Our bellies are there to do a lot more than just look good in a bathing suit (although that is a great part of it). Our bellies also support our cores, and as a result, they balance out our backs. When I was a kickboxer many moons ago, I remember my trainer used to tell me how important it was to work out my back in order to support my belly. He warned me about doing too many crunches without working on the other side, realizing that if I didn't do a well-rounded job with my workouts I might get thrown off and actually end up injured. He was right- and it turns out it works the other way around too.

So many of us fail to hold our posture, and we work out erratically, forgetting to exercise the "other" muscles that we have. But one key time when this problem really rears its head is after baby-making. Bellies can take a lot of stress, but baby making is as real as it gets. For most moms, by the time you finish, the strength and structure of the abdominal wall is all but lost.
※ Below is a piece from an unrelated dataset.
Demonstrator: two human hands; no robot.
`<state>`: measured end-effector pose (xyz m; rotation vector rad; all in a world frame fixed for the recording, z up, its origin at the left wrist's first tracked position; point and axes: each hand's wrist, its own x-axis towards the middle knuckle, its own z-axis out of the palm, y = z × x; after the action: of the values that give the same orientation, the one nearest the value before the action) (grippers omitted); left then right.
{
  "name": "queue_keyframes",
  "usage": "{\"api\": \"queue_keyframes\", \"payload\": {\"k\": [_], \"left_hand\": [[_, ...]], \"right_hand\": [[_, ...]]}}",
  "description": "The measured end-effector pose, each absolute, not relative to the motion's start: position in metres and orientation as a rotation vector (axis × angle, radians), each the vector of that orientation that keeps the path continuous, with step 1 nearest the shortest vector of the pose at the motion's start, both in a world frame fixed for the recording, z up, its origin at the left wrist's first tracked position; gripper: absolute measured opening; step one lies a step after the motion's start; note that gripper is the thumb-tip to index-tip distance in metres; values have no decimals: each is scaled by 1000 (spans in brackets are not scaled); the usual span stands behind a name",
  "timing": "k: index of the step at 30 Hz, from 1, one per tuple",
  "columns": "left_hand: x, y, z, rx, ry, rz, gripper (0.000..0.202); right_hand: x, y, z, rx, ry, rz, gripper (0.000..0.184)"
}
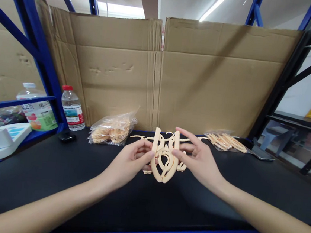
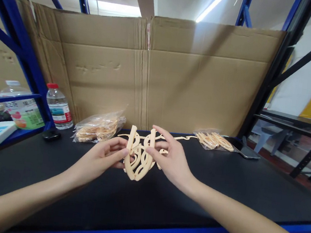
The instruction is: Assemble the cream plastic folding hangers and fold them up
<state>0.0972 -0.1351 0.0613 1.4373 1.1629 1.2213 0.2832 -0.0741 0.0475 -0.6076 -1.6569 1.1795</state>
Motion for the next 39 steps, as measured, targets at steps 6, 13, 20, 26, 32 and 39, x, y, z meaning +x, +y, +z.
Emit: {"api": "queue_keyframes", "payload": {"k": [6,13,20,26,32,39], "left_hand": [[89,-115,52,1546,1127,1287,17],[85,-102,29,1650,1124,1269,16],[82,-100,19,1422,1187,1227,19],[83,-101,12,1476,1203,1175,17],[86,-100,19,1524,1191,1073,20],[41,-71,43,1507,1395,1053,21]], "right_hand": [[273,-60,45,-598,-1710,1053,63],[269,-47,23,-685,-1750,1052,62],[273,-45,7,-636,-1737,1228,53],[272,-45,4,-657,-1870,1272,48],[265,-49,1,-671,-1855,1410,52],[287,-19,11,-757,-1808,1071,51]]}}
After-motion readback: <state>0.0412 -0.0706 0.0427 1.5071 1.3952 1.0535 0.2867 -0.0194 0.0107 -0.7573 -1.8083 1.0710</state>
With the muscles off alignment and the tissues all stretched out, even the best of workout efforts are likely to fail. Furthermore, pushing even harder without the right balance can cause an even more extreme stress on your core- and more pain. Rebuilding your belly, whether surgically or non, can sometimes be a huge help in finding that balance and sometimes even in relieving that pain. For some patients, a weak belly can even mean trouble going to the bathroom, since pushing down to get stuff out is another important role that the beautiful belly is supposed to play. Misery.

Your belly wall is actually a bigger part of your overall health than it's made out to be. Ripped abs are sweet, but they are more than just eye candy. A strong and balanced core helps you stand up straight, feel alright, and work that middle the way it's supposed to. Getting a proper assessment can help you figure out what is causing all of that drama- and that's the first step to getting better.